Is it better to allocate memory in the power of tw

2019-01-17 02:56发布

问题:

When we use malloc() to allocate memory, should we give the size which is in power of two? Or we just give the exact size that we need?
Like

//char *ptr= malloc( 200 ); 
char *ptr= malloc( 256 );//instead of 200 we use 256

If it is better to give size which is in the power of two, what is the reason for that? Why is it better?

Thanks

Edit

The reason of my confusion is following quote from Joel's blog Back to Basics

Smart programmers minimize the potential distruption of malloc by always allocating blocks of memory that are powers of 2 in size. You know, 4 bytes, 8 bytes, 16 bytes, 18446744073709551616 bytes, etc. For reasons that should be intuitive to anyone who plays with Lego, this minimizes the amount of weird fragmentation that goes on in the free chain. Although it may seem like this wastes space, it is also easy to see how it never wastes more than 50% of the space. So your program uses no more than twice as much memory as it needs to, which is not that big a deal.

Sorry, I should have posted the above quote earlier. My apologies!

Most replies, so far, say that allocating memory in the power of two is a bad idea, then in which scenario its better to follow Joel's point about malloc()? Why did he say that? Is the above quoted suggestion obsolete now?

Kindly explain it.
Thanks

回答1:

Just give the exact size you need. The only reason that a power-of-two size might be "better" is to allow quicker allocation and/or to avoid memory fragmentation.

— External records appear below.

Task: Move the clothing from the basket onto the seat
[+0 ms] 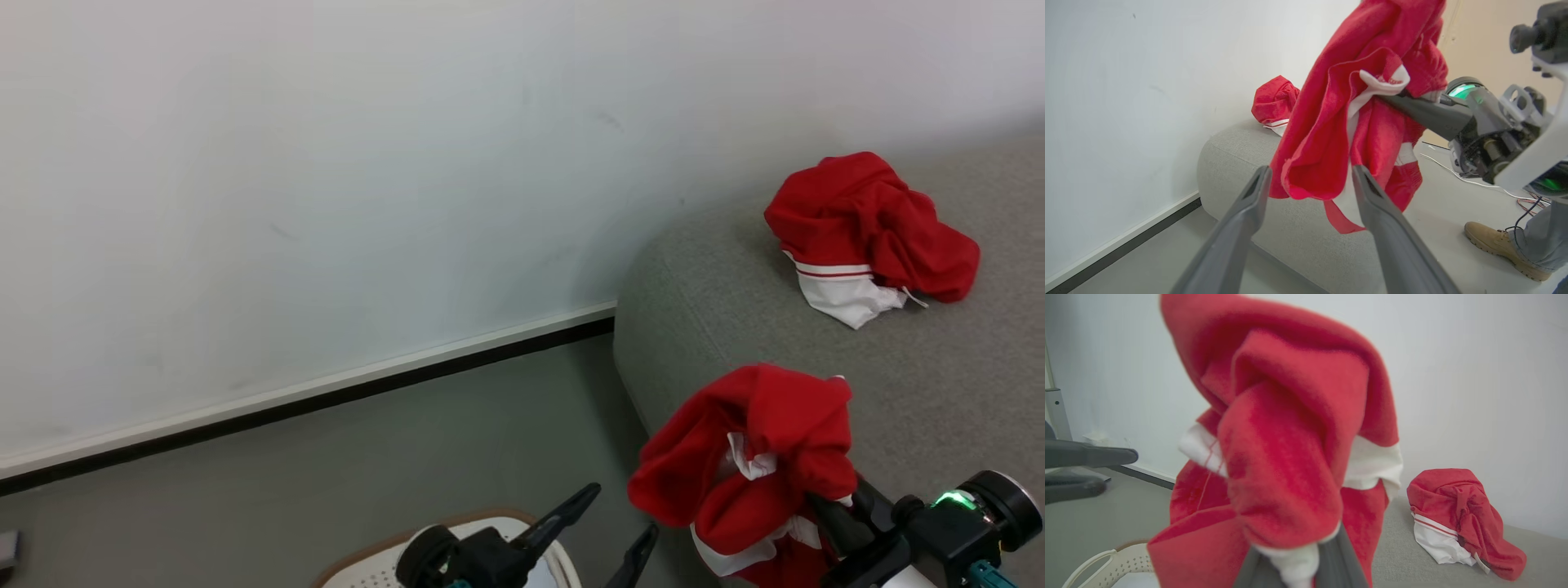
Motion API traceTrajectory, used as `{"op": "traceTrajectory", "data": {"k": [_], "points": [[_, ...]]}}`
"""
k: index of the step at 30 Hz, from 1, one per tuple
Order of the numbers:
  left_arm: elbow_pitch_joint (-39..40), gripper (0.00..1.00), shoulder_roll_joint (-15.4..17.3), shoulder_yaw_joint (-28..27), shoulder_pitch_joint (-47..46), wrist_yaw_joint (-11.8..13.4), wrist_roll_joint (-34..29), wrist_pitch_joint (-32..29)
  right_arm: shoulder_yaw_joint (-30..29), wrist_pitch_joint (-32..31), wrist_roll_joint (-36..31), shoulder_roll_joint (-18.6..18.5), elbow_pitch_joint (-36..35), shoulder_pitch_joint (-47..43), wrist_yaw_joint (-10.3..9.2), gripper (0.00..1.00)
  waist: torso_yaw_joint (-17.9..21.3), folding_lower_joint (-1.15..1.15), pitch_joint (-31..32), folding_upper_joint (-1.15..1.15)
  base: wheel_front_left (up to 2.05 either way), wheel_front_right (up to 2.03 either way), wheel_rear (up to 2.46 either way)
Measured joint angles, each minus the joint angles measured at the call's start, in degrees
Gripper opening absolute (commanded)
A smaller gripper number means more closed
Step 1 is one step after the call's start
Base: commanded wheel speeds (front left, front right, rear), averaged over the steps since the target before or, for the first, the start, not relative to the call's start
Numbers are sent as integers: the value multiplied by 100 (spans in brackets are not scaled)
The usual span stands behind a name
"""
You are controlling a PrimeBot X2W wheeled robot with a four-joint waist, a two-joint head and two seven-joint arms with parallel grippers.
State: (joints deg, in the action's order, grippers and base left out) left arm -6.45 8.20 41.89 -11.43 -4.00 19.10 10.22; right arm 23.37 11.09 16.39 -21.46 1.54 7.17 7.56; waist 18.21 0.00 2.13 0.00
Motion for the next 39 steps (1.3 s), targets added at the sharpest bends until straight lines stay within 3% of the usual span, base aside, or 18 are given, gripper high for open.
{"op": "traceTrajectory", "data": {"k": [7,11,19,25,31,34,37,38,39], "points": [[-147,100,-62,104,-126,-19,-2,52,-422,27,144,144,121,-12,0,0,166,0,-258,0,0,0,0],[-122,100,-34,142,-316,-33,-120,24,-984,74,196,140,360,322,0,0,82,0,-516,0,0,0,0],[116,100,169,89,-1163,-76,-474,-78,-2640,202,388,49,1185,1955,-1,0,-286,1,-1607,0,0,0,0],[349,100,315,-99,-1769,-35,-724,-59,-3932,30,280,-448,1709,3799,-1,0,-657,1,-2632,0,0,0,0],[516,100,422,-269,-2028,97,-797,-29,-4841,-202,-487,-1020,2739,5070,0,0,-1044,2,-3604,0,0,0,0],[571,100,424,-331,-2050,182,-800,3,-5249,-75,-836,-999,3274,5397,-1,0,-1280,2,-3991,0,0,0,0],[569,100,432,-349,-2023,294,-816,44,-5694,123,-1239,-734,3855,5443,0,0,-1539,1,-4266,0,0,0,0],[563,100,452,-353,-2000,314,-836,47,-5834,167,-1411,-622,4053,5417,0,4,-1616,2,-4340,0,0,0,0],[549,100,460,-356,-1963,341,-835,57,-5956,214,-1549,-519,4225,5367,0,25,-1687,2,-4403,0,0,0,0]]}}
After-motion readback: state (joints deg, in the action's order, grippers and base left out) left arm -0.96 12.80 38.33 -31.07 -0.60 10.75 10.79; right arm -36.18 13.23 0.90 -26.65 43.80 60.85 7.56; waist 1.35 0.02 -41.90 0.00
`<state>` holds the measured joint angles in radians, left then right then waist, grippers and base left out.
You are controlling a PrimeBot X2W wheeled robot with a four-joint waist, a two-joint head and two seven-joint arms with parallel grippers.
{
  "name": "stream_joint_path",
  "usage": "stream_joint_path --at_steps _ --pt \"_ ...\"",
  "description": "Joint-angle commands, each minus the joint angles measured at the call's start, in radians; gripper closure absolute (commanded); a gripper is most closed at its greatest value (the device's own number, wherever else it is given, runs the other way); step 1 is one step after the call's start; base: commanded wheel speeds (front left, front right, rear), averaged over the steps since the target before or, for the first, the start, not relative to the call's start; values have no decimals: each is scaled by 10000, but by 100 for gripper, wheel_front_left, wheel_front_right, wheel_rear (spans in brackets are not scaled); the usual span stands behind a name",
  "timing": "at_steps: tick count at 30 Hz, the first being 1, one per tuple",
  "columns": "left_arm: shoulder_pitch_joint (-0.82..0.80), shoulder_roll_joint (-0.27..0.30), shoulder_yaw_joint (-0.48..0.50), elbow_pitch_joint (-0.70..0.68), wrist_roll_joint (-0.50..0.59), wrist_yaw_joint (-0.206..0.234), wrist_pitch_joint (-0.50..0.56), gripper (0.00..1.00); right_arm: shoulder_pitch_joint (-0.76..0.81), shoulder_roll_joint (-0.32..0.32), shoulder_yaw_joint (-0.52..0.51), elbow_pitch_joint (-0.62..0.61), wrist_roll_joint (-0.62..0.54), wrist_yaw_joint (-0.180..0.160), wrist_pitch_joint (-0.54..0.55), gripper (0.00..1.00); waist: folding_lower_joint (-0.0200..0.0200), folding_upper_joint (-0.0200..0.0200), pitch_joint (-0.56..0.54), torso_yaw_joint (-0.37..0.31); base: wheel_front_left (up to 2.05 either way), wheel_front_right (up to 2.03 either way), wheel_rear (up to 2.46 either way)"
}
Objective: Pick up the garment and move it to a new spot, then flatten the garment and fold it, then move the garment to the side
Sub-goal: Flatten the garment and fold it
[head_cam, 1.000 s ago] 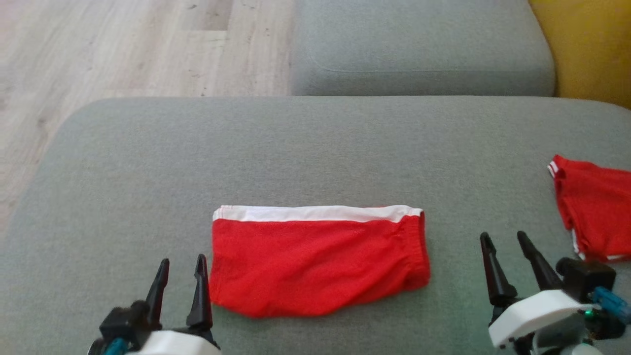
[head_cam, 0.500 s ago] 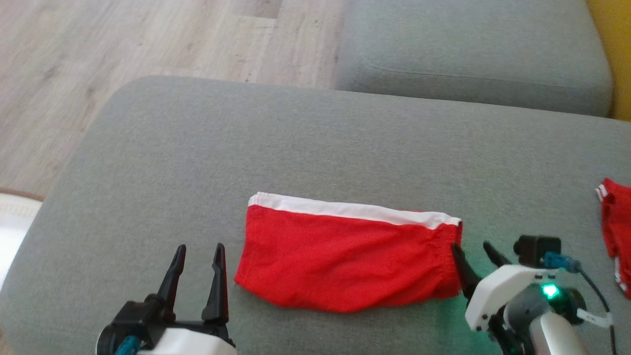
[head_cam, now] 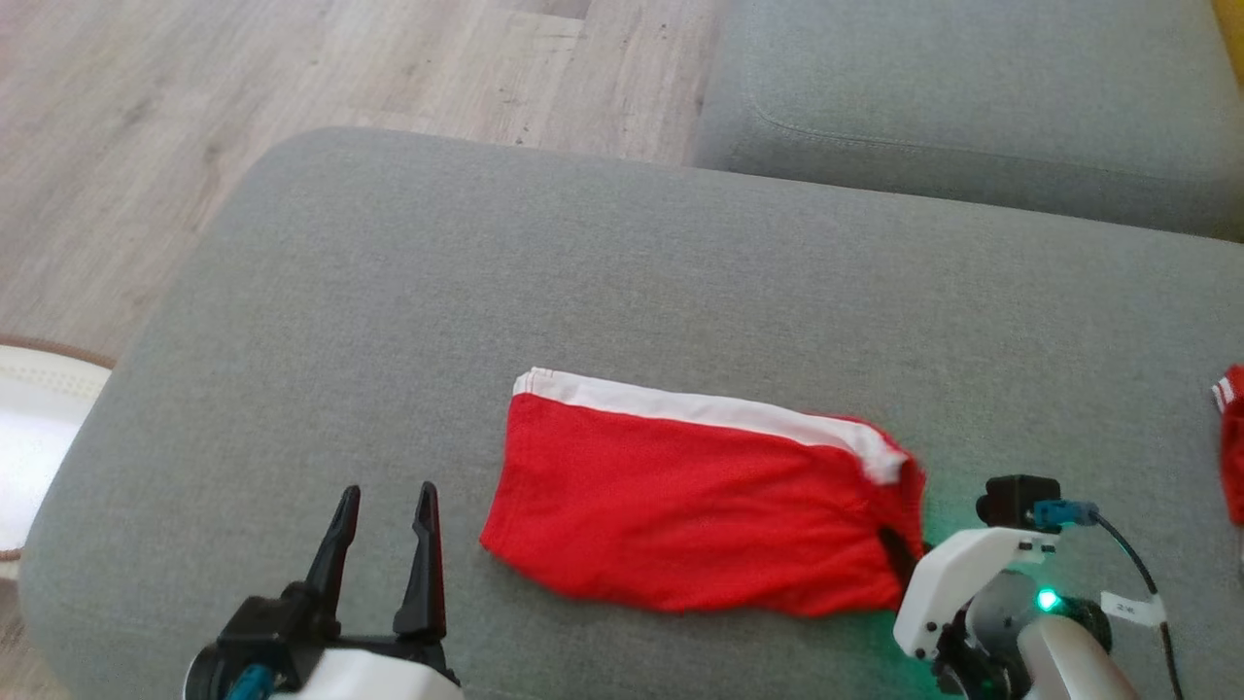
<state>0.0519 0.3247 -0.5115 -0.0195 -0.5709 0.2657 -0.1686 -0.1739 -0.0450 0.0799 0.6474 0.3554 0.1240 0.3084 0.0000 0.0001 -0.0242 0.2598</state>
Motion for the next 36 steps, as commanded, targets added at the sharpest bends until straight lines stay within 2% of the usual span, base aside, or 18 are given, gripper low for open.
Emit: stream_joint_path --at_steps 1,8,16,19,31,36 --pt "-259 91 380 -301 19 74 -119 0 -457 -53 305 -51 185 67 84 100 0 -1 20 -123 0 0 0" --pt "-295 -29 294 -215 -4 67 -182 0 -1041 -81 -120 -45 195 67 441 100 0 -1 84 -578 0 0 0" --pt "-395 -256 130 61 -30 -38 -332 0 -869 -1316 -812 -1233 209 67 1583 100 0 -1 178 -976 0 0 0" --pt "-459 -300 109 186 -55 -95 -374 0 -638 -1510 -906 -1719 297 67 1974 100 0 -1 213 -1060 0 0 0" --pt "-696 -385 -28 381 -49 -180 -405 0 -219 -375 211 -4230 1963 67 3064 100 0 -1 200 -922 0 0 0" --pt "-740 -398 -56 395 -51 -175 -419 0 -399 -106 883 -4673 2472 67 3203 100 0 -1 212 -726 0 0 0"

However, any non-trivial malloc implementation that concerns itself with being efficient will internally round allocations up in this way if and when it is appropriate to do so. You don't need to concern yourself with "helping" malloc; malloc can do just fine on its own.

Edit:

In response to your quote of the Joel on Software article, Joel's point in that section (which is hard to correctly discern without the context that follows the paragraph that you quoted) is that if you are expecting to frequently re-allocate a buffer, it's better to do so multiplicatively, rather than additively. This is, in fact, exactly what the std::string and std::vector classes in C++ (among others) do.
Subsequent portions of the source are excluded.